Saturday, May 7, 2011

Female trainer Kathy Ritvo eyes historic Kentucky Derby victory

Saturday, May 7, 2011









LOUISVILLE ? They are poised to make history in Saturday's Kentucky Derby: Kathy Ritvo, a heart transplant recipient seeking to become the first woman to train a champion in America's most prestigious horse race, and Mucho Macho Man, the strapping colt she will send to the starting gate at Churchill Downs.





  • Kathy Ritvo towels off Derby hopeful Mucho Macho Man at Churchill Downs on Monday as Jose Martinez holds the horse.

    By Garry Jones, AP


    Kathy Ritvo towels off Derby hopeful Mucho Macho Man at Churchill Downs on Monday as Jose Martinez holds the horse.



By Garry Jones, AP


Kathy Ritvo towels off Derby hopeful Mucho Macho Man at Churchill Downs on Monday as Jose Martinez holds the horse.






They've become sentimental favorites for the Derby's 137th running, but it wasn't long ago that both trainer and horse seemed long shots, at best, to ever be in this position.


Ritvo, 42, received a heart transplant in November 2008 because of cardiomyopathy, a steady weakening of the heart muscle that she believes would have killed her within a few days without the transplant at a Miami hospital.


A few months earlier, the horse Ritvo eventually would train was born in Ocala, Fla. and, for several minutes, showed no signs of life. Then, suddenly, the foal that would become known as Mucho Macho Man sprang to his feet and galloped away, seemingly skipping the awkward dance with balance that nearly all newborn horses experience when standing for the first time.

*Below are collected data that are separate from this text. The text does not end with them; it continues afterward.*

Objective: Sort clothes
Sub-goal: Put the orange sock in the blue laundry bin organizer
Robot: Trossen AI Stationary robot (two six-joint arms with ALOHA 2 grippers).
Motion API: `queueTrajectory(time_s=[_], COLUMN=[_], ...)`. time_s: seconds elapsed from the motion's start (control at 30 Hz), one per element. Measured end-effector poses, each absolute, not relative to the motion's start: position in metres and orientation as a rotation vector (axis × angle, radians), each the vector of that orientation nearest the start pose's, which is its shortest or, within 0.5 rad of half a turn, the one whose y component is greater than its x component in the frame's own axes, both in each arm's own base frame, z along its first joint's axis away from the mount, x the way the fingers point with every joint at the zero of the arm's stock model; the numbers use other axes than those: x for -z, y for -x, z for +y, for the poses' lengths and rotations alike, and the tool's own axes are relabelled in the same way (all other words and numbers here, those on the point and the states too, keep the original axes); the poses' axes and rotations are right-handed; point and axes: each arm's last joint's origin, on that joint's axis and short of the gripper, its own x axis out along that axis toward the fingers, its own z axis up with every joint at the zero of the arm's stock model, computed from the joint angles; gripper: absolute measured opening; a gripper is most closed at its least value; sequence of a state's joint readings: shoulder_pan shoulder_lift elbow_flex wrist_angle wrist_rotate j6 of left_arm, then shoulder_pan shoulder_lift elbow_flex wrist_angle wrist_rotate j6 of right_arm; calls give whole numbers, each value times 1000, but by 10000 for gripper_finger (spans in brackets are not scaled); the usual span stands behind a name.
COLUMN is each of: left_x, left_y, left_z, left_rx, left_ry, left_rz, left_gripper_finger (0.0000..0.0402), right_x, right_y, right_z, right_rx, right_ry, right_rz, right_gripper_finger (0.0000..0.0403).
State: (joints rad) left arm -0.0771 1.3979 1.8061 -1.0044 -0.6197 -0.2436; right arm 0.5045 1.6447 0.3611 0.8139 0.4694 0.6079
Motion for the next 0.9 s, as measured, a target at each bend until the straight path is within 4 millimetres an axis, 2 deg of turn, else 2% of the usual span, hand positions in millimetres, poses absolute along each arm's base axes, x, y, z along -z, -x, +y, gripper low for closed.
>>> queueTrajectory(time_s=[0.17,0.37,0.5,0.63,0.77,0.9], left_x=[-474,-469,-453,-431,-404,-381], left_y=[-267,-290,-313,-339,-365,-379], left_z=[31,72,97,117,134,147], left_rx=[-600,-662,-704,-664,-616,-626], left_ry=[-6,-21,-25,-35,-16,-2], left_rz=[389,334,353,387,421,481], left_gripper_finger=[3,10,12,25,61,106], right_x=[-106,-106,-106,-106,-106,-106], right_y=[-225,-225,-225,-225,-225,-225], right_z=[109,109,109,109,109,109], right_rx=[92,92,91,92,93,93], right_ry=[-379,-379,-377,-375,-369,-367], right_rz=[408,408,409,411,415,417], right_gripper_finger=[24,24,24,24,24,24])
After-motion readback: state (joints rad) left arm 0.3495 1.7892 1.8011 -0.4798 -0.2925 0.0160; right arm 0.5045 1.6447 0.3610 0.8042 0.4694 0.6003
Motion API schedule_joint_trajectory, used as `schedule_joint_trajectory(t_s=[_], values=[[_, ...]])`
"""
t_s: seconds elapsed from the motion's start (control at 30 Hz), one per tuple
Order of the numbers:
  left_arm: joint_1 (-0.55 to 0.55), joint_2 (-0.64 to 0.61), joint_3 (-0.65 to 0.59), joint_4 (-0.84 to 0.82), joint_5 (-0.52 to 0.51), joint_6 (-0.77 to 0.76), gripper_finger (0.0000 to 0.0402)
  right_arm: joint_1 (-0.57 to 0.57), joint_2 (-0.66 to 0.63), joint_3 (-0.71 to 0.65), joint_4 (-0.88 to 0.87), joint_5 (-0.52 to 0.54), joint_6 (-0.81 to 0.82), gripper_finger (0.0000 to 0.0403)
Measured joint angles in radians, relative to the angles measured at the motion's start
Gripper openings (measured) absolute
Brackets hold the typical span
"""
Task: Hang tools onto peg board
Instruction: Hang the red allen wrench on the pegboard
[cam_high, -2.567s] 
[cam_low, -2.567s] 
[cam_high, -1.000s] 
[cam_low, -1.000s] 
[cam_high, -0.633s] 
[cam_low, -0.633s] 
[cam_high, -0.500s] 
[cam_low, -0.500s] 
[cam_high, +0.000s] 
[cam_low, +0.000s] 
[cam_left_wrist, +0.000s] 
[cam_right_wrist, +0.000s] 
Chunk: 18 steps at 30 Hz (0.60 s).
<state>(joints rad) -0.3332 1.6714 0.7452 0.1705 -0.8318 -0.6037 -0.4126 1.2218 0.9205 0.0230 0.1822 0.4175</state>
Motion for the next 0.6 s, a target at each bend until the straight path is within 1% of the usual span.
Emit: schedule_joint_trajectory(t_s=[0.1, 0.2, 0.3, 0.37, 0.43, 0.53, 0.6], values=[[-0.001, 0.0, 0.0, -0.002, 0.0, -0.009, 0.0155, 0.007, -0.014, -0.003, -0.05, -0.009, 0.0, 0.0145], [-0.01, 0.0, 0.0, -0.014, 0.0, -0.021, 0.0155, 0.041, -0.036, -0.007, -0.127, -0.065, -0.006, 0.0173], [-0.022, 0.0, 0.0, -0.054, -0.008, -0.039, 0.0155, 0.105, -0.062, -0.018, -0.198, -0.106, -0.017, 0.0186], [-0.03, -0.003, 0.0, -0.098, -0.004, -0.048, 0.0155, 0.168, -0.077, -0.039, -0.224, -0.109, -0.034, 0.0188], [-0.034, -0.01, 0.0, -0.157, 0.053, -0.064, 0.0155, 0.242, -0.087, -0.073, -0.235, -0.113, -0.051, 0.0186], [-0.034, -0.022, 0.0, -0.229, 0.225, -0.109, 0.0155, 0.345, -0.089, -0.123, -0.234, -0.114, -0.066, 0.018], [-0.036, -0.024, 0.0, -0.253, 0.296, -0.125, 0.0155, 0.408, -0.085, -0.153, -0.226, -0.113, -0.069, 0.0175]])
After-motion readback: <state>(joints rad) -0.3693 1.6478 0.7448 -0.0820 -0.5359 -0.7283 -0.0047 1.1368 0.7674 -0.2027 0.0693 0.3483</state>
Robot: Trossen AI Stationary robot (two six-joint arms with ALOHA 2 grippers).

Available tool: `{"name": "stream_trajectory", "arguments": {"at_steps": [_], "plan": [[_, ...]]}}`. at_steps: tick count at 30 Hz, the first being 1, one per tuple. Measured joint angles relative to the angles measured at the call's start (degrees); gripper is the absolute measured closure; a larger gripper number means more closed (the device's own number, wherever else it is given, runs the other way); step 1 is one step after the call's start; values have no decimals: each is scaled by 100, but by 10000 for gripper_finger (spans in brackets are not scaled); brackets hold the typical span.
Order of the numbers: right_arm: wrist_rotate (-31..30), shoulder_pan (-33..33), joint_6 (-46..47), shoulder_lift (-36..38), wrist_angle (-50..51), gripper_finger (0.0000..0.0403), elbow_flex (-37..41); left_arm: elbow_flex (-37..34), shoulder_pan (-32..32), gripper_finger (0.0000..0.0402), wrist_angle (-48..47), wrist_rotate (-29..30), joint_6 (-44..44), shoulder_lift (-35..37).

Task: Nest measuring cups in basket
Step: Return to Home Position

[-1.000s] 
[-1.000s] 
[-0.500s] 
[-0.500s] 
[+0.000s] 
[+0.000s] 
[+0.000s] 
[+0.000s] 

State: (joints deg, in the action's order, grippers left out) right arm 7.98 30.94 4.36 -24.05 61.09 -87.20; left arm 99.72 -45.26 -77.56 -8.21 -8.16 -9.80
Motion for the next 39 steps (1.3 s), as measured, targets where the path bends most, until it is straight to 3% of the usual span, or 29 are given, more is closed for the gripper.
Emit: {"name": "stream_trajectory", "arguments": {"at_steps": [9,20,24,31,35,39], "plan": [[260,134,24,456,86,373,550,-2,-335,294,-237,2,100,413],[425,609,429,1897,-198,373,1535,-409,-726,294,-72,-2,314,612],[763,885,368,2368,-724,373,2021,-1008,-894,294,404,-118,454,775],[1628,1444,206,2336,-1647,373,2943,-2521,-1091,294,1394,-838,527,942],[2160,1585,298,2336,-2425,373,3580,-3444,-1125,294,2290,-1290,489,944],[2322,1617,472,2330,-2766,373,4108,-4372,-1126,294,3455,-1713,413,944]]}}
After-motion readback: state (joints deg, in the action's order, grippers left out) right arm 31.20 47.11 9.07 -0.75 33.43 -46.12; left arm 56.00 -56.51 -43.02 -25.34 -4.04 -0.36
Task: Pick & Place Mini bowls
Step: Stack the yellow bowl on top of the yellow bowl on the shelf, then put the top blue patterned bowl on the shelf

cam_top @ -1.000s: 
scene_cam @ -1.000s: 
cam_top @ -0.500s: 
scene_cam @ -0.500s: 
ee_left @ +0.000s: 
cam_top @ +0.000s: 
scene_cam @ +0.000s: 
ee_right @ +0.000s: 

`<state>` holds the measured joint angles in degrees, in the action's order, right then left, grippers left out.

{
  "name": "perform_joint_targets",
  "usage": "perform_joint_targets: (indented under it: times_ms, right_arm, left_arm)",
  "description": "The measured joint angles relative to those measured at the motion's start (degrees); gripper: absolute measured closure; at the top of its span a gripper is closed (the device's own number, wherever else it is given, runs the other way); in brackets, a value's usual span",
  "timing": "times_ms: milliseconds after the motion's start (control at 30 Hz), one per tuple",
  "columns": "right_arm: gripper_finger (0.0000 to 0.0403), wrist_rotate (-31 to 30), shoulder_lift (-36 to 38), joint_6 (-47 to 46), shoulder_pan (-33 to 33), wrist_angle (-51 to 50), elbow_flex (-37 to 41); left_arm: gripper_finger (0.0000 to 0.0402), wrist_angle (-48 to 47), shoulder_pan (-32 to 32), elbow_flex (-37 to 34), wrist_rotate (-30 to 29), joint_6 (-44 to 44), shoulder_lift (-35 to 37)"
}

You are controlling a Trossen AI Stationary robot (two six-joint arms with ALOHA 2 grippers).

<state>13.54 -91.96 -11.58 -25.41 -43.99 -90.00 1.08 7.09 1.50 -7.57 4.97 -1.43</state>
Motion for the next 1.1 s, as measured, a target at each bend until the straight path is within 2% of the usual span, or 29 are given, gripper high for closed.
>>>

So together, Ritvo and Mucho Macho Man represent an against-the-odds story line that could reach a crescendo in the Derby (6:24 p.m. ET Saturday, NBC) before a nationwide TV audience and an expected crowd of more than 100,000.


Thirteen other female trainers have had entries in the famed Run for the Roses. Shelley Riley came the closest to winning, when Casual Lies placed second to Lil E. Tee in 1992. Ritvo, who had never trained a horse the caliber of Mucho Macho Man, says she's thankful for the opportunity and the new lease on life that allowed it to happen.


"To wake up every morning, I pinch myself," she says. "I don't take anything for granted, and hopefully we get lucky."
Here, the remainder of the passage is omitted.